Warten

Diese Zeilen und Gedanken schrieb ich nieder, als ich gewartet habe. Glücklicherweise habe ich meist einen kleinen Notizblock und einen Stift bei mir, um das Warten auf irgendeine Weise zu nutzen und zum Beispiel über das Warten zu schreiben.

Selbst der effizienteste Mensch kann es in seinem durchgetakteten Tag kaum vermeiden: Es kommt der Augenblick, an dem er warten muss.

Das Smartphone ist in diesem Fall tatsächlich ein Segen, insbesondere wenn es nichts zum Schauen gibt. ABER: Ohne die Warterei von unzähligen Menschen und deren reflexartigen Griff zum Smartphone hätten sicher die meisten YouTuber, Blogger und Twitter-Egomanen keine Follower … und wären wir die Influenzer-Plage ganz schnell los.

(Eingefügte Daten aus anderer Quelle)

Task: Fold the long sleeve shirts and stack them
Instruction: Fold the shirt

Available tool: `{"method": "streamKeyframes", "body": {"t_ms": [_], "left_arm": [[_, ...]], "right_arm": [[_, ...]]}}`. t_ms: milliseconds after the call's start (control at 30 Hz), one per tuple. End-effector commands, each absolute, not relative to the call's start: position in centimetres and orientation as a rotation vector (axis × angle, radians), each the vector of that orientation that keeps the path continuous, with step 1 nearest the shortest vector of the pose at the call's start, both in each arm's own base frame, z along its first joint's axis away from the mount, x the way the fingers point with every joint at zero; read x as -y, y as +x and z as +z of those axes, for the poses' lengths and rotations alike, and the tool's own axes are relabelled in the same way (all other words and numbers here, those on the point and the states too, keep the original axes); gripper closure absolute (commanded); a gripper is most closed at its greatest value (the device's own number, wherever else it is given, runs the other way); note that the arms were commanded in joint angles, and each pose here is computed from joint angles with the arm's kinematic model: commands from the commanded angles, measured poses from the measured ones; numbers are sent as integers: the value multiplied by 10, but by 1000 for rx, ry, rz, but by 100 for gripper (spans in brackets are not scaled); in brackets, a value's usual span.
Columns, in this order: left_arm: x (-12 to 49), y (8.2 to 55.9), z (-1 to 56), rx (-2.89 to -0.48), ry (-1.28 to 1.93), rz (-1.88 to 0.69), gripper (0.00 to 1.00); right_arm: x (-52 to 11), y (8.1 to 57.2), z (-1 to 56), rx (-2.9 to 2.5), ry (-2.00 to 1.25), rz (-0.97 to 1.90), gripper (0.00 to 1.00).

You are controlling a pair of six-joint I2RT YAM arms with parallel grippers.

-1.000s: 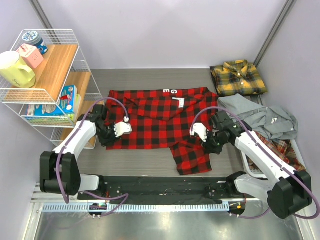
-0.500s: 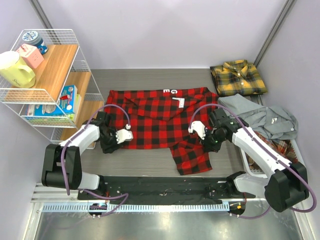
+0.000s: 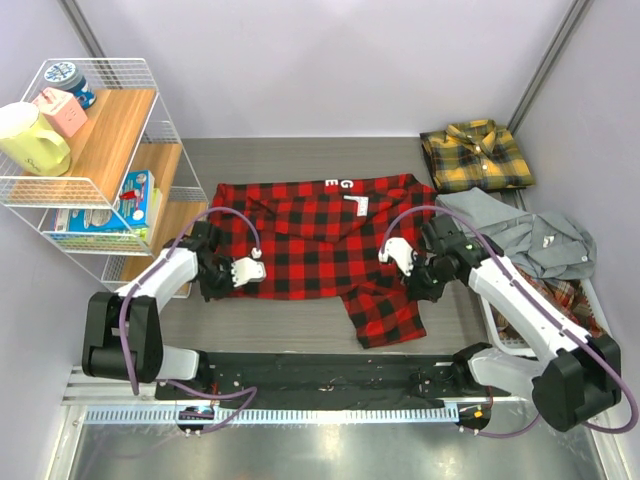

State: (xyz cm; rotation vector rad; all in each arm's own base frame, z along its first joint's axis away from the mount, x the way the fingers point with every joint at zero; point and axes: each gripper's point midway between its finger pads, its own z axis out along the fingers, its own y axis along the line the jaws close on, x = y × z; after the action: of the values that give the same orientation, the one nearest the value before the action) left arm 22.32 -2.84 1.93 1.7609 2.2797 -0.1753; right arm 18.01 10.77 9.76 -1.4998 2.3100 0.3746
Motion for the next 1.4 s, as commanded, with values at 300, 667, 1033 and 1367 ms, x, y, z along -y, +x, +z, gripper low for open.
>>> {"method": "streamKeyframes", "body": {"t_ms": [300, 667, 1033, 1367], "left_arm": [[47, 267, 93, -2265, 1589, -242, 100], [32, 363, 105, -2305, 1353, 11, 100], [24, 401, 84, -2379, 1259, 87, 100], [16, 406, 73, -2441, 1205, 142, 100]], "right_arm": [[-100, 275, 190, -2134, -1203, 157, 99], [-111, 381, 213, -2043, -1173, 182, 99], [-108, 447, 186, -2044, -1177, 85, 99], [-109, 483, 186, -2017, -1086, 36, 99]]}}
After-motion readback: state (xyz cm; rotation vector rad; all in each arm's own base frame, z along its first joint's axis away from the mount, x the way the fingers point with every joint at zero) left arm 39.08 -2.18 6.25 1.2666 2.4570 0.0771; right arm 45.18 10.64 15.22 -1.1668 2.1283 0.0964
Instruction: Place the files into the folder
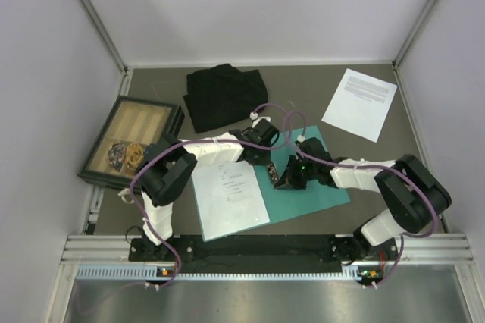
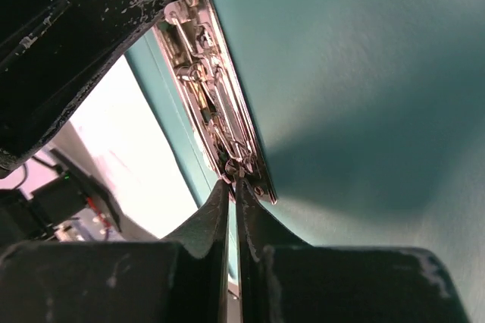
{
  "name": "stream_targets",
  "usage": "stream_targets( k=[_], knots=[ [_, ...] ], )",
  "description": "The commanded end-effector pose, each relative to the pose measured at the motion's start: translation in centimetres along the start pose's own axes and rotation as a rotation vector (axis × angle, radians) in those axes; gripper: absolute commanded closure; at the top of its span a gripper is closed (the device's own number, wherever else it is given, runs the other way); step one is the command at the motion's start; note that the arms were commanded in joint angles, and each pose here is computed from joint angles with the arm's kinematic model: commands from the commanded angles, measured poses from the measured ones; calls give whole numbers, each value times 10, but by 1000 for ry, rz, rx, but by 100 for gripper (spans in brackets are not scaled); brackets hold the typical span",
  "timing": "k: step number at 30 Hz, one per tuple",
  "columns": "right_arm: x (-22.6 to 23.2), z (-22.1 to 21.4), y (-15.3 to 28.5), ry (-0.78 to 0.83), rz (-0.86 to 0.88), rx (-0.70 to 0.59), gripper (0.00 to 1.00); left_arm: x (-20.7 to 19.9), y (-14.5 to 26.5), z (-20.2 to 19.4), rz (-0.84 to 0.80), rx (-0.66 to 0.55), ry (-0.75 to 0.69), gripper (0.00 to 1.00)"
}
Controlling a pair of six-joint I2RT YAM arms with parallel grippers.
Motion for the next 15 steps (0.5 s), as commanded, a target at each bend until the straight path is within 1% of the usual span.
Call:
stream_targets(
  k=[1, 5, 6, 7, 10, 12, 14, 15],
  knots=[
    [-81, -31, -17, -137, -316, 50, 100, 50, -14, -69, 194, 297, -104, 100],
    [-105, -35, -25, -203, -426, 42, 100, 49, -15, -69, 191, 301, -108, 100],
    [-110, -33, -26, -198, -462, 28, 100, 49, -15, -68, 190, 302, -109, 100],
    [-115, -33, -25, -190, -512, 41, 100, 49, -15, -69, 188, 303, -112, 100],
    [-113, -26, -17, -144, -560, 13, 100, 50, -15, -69, 189, 302, -117, 100],
    [-102, -18, -9, -103, -562, -20, 100, 50, -15, -69, 182, 301, -120, 100],
    [-74, -9, -6, -72, -442, -25, 100, 50, -15, -70, 179, 303, -130, 100],
    [-60, -11, -5, -88, -355, 23, 100, 50, -16, -70, 179, 305, -135, 100]
  ],
)
Point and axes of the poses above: each gripper's point midway between its finger pads, its own y axis back along the fingers, its own x axis along the line the jaws close on, z = x × y, the point moved 6 cm from there along y, back along the fingers, and after that the axes turned 6 degrees about -y, right-handed, at the moved point
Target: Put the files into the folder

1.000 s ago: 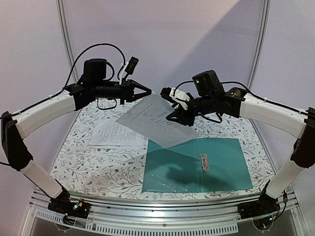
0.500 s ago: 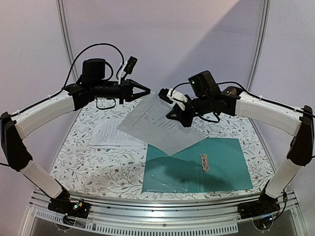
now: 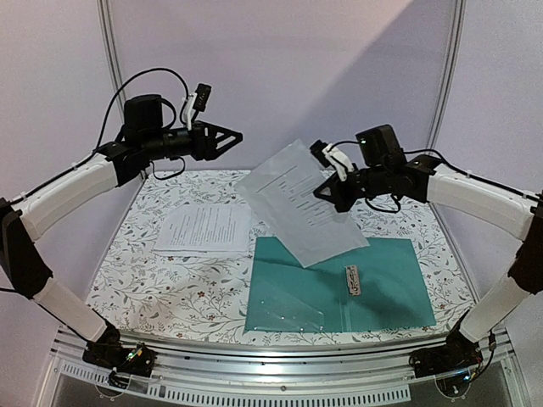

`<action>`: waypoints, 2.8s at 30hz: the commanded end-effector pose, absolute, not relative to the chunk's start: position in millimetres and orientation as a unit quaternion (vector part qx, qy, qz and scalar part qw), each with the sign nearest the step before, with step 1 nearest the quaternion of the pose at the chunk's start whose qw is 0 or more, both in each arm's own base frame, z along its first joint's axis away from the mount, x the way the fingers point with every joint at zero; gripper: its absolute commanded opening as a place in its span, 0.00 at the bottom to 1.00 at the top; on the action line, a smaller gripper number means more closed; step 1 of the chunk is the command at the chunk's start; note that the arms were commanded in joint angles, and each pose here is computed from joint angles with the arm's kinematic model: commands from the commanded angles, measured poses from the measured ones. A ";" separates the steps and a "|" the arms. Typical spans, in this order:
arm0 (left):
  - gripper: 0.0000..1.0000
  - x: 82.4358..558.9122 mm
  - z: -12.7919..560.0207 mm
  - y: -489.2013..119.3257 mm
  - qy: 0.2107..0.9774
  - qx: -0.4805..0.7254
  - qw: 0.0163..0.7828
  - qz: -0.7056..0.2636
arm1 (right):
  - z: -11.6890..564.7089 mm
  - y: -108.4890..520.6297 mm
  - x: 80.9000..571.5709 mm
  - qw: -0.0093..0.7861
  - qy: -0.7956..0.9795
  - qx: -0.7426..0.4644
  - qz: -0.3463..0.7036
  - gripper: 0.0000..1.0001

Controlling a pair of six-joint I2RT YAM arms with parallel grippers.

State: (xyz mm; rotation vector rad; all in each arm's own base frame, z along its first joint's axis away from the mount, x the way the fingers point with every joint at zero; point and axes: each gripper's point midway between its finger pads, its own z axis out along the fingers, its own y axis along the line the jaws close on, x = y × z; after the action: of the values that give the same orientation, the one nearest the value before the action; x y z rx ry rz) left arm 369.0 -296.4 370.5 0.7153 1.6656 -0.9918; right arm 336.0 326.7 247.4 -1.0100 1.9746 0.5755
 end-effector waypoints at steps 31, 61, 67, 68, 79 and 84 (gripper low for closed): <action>0.63 203.4 71.8 -262.8 0.933 0.226 0.124 -0.251 | 166.2 179.1 327.7 0.318 0.870 -0.027 0.376 0.00; 0.62 121.1 15.9 -295.7 0.893 0.436 0.094 -0.054 | 135.8 212.8 301.5 0.259 0.888 -0.097 0.367 0.00; 0.62 126.4 12.7 -303.9 0.899 0.421 0.113 -0.054 | 137.7 211.8 300.4 0.263 0.888 -0.104 0.363 0.00; 0.62 126.9 11.5 -304.8 0.900 0.417 0.115 -0.056 | 139.3 211.9 300.8 0.265 0.887 -0.106 0.363 0.00; 0.59 131.0 -2.3 -305.3 0.907 0.399 0.122 -0.051 | 124.4 223.2 299.9 0.236 0.885 -0.102 0.388 0.00; 0.58 127.1 -7.8 -304.3 0.909 0.396 0.114 -0.059 | 121.8 234.3 304.7 0.232 0.880 -0.099 0.402 0.00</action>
State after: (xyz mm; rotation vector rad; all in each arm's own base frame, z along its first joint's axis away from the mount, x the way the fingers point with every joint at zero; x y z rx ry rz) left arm 135.7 -307.3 9.0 1.1540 2.6325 -0.1741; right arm 299.3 220.3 116.3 -0.2571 2.4543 1.0507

Alternativ haben sich beim Warten auch die kleinen Reclam-Heftchen bewährt (passen in jedes Kalier, was für Nichtbayern die Innenseite einer Jackentasche ist), sofern man lesen mag. Klassiker lassen sich hier sehr gut vorzeigen – ein kleiner Shakespeare, ein schmaler Goethe oder ein zerfledderter Platon können manch intellektuelle Rechtfertigungstirade quasi „nebenbei“ ersetzen.

Warten steht oftmals in direktem Zusammenspiel mit Langeweile. Der Wartende – ohne Smartphone – hat wie der Gelangweilte diesen unruhigen, suchenden Blick, diese leicht nervöse Ausstrahlung.

Bei genauer Betrachtung sind Smartphones das „Alpha und Omega“, der Anfang und das Ende des Wartens in modernen Zeiten. Wo früher Pünktlichkeit die Regel war, hebelt heute ein über SMS, WhatsApp oder Messenger zugerufenes „Ich komme etwas später“ jegliche Verbindlichkeit aus.

Jemanden warten lassen: Nichts dokumentiert und demonstriert in solch aufdringlicher Weise die Machtverhältnisse und sozialen Schichten. Es gibt diejenigen, die warten lassen, und diejenigen, die warten müssen.

Ein Mann, für den „Warten lassen“ ein Zeichen der fehlenden Wertschätzung ist, befolgt die Regel: Man schaltet das Smartphone aus, wartet generell 5 bis 10 Minuten, auf gute Freunde 20 Minuten und auf eine schöne Frau 30 Minuten. Dann geht man. Ohne Zweifel, ein tollkühner Vorschlag, dessen Umsetzung nach selbstbewussten und charakterlich gefestigten Menschen verlangt.

Gibt es eigentlich Alternativen zum Warten? Oder ist es einfach nur eine Frage, wie man das Warten nennt? Man könnte zum Beispiel ein paar isometrische Übungen machen oder meditieren – dumm nur, dass das eine etwas seltsam aussieht und man beim anderen nur allzu gerne gestört wird.

Eine vergleichsweise kurze und überschaubare Zeit zu warten, ist nervig. Dehnt man den Zeitraum auf Monate, Jahre oder gar ein ganzes Leben aus, dann ist es der rechte Stoff für Literatur, Musik und Religion. Warten auf die große Liebe, auf den Weltfrieden oder die Erlösung: schon löst sich das Warten aus der Banalität und geht in existentiellen Fragen auf. Hoffnung zum Beispiel ist ohne Warten nicht denkbar.

Ich trödle gerne Zeit, aber nur dann, wenn ich auch will und ich Zeit dazu habe. Das heißt in der Konsequenz, dass ich Momente, in denen ich warten muss, kreativ als Augenblicke definiere, in denen ich gerne trödle. Das klingt kompliziert, hat sicher auch etwas mit Selbstbetrug zu tun, gibt mir aber ein gutes Gefühl, selbstbestimmt zu bleiben. Und es gelingt. Manchmal.

Ein paar schöne Zitate zum Warten:

Dieter Hallervorden: „Die Wartezeit, die man bei Ärzten verbringt, würde in den meisten Fällen ausreichen, um selbst Medizin zu studieren.“

Pierre Daninos: „Engländer sind die einzigen Leute, die sogar Schlange stehen, um in eine Schlange zu kommen.“

Deutsches Sprichwort: Warte nie, bis Du Zeit dafür hast.

Michael Mühlfeld: Auf eine Bahn, die alle fünf Minuten kommt, muss man ein halbe Stunde warten.

Sigrun Hopfensperger: Was lange währt, verdirbt die Lust aufs Warten.

Humphrey Bogart: Ein kluger Mann widerspricht nie einer Frau. Er wartet, bis sie es selbst tut.